# BRIEF
Somewhere below are a line with "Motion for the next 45" and a later line with "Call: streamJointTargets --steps". Output exactly those lines and all lines between them.

_ _ _ _ _ _ _

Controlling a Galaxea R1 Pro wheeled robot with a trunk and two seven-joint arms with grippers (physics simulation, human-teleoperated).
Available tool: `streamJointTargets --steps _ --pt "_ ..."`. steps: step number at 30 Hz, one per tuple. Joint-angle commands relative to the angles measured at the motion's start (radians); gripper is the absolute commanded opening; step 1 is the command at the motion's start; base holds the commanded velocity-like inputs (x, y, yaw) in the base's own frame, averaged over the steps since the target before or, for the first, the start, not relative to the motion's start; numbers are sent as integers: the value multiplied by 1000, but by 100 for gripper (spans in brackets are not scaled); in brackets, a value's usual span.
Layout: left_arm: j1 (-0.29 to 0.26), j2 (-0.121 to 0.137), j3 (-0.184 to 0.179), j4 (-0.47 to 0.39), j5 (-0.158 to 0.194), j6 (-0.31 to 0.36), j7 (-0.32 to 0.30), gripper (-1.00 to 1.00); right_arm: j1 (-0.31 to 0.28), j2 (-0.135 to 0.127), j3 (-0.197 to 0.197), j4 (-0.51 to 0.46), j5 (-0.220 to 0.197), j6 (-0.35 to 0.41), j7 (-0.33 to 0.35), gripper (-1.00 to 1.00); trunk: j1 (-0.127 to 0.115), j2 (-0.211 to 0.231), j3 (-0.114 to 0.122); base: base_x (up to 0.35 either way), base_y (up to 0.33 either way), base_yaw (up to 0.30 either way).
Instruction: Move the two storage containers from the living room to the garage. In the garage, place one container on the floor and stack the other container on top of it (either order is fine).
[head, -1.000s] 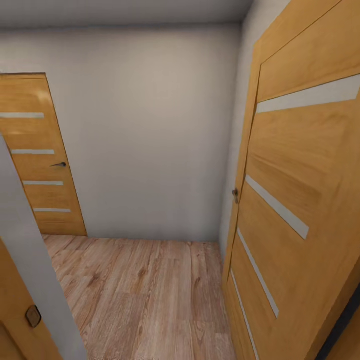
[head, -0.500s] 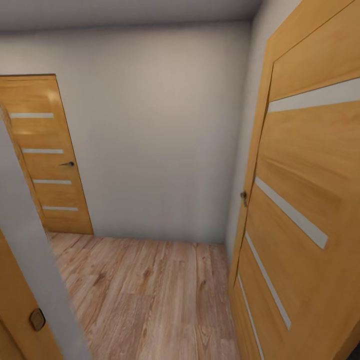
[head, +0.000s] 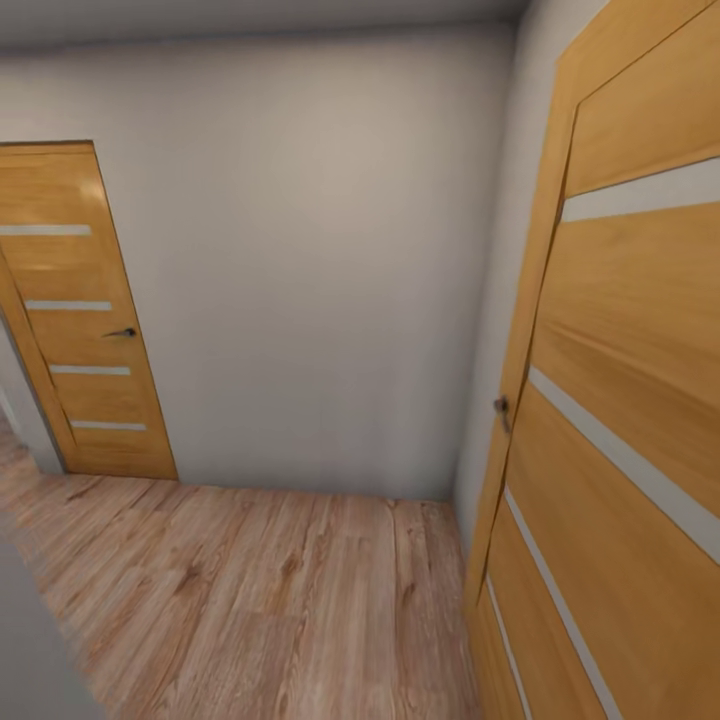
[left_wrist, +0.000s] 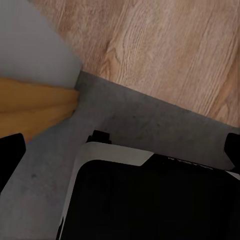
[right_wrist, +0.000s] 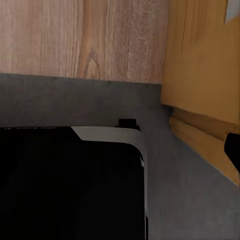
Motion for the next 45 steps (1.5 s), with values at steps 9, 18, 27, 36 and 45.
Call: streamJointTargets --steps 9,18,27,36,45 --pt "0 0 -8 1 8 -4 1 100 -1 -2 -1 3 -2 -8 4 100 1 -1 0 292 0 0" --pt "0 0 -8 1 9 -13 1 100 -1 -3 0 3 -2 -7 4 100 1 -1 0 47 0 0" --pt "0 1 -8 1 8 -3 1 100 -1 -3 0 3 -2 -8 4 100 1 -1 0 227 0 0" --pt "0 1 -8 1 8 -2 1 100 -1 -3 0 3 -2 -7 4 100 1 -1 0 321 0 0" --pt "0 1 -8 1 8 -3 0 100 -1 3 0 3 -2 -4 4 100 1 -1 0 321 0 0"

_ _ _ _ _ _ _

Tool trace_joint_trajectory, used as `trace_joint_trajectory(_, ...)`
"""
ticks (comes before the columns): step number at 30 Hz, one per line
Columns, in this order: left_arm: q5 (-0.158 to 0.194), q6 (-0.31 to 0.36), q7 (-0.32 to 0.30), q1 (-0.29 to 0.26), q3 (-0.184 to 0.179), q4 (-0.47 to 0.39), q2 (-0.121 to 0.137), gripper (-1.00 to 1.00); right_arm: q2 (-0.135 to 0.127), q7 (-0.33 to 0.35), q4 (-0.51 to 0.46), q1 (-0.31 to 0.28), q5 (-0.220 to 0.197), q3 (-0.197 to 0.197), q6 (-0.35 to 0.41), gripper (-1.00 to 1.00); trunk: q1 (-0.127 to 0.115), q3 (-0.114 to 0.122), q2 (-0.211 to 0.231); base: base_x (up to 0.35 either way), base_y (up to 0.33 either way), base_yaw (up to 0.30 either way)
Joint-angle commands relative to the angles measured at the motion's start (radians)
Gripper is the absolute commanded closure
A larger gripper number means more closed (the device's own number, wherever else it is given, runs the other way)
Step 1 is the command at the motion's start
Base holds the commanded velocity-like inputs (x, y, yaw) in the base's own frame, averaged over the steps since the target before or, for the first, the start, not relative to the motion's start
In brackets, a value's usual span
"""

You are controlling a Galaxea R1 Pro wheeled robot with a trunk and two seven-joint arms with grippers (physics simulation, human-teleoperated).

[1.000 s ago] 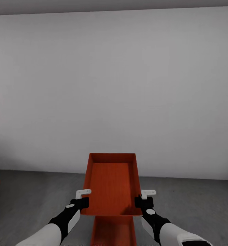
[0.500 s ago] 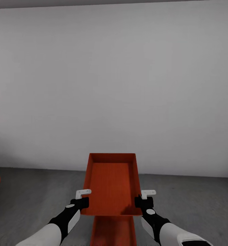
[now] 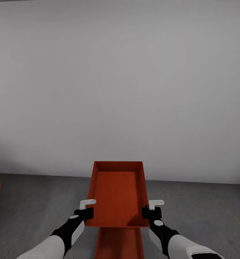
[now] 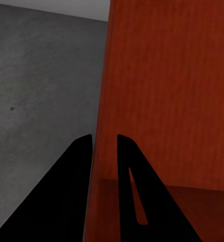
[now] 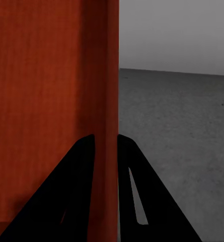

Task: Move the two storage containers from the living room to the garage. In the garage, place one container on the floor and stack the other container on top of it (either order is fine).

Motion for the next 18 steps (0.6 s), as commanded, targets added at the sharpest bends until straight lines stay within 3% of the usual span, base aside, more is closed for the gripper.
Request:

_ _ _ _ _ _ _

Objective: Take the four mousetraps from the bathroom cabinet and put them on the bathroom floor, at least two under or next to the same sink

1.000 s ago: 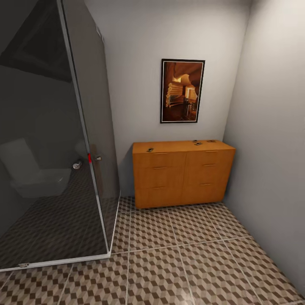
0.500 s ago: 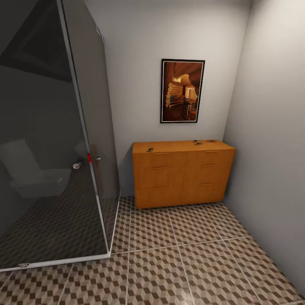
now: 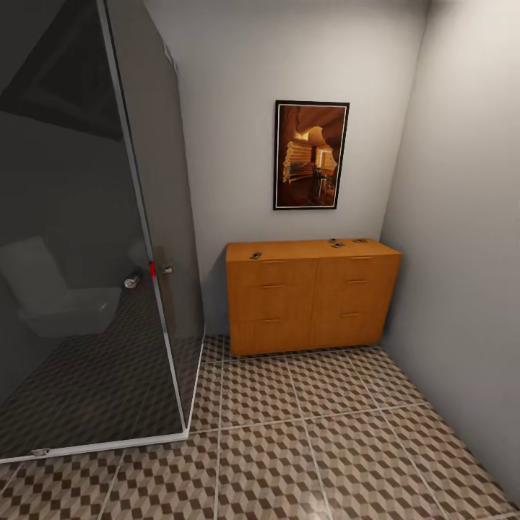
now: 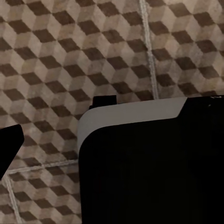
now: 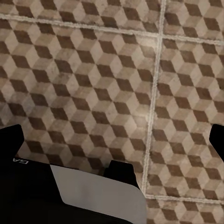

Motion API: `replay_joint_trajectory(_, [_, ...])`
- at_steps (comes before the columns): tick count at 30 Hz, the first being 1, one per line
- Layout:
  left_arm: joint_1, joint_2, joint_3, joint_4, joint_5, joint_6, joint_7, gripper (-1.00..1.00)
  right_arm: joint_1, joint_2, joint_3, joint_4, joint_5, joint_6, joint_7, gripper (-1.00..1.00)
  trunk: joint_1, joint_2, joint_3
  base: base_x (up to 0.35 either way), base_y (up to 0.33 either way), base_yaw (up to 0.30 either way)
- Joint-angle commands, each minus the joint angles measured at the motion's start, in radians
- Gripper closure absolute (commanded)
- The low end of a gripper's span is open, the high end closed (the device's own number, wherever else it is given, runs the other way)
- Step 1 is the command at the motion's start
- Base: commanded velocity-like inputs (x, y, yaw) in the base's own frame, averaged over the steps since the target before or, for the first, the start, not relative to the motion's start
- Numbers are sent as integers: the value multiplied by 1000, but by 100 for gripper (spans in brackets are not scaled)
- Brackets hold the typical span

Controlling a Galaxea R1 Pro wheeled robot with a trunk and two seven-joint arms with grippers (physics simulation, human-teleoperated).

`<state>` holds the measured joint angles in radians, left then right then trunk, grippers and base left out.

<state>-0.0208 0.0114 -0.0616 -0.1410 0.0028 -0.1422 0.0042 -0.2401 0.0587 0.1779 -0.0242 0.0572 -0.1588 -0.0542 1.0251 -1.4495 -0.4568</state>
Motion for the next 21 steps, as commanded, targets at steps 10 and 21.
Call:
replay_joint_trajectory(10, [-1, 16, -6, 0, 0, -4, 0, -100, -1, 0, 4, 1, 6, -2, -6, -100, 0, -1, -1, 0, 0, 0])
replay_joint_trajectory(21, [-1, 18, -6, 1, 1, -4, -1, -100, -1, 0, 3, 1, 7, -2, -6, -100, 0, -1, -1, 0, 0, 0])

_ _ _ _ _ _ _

# ANSWER TO THIS TASK
Motion for the next 45 steps (1.5 s), with values at steps 9, 18, 27, 36 and 45.
Call: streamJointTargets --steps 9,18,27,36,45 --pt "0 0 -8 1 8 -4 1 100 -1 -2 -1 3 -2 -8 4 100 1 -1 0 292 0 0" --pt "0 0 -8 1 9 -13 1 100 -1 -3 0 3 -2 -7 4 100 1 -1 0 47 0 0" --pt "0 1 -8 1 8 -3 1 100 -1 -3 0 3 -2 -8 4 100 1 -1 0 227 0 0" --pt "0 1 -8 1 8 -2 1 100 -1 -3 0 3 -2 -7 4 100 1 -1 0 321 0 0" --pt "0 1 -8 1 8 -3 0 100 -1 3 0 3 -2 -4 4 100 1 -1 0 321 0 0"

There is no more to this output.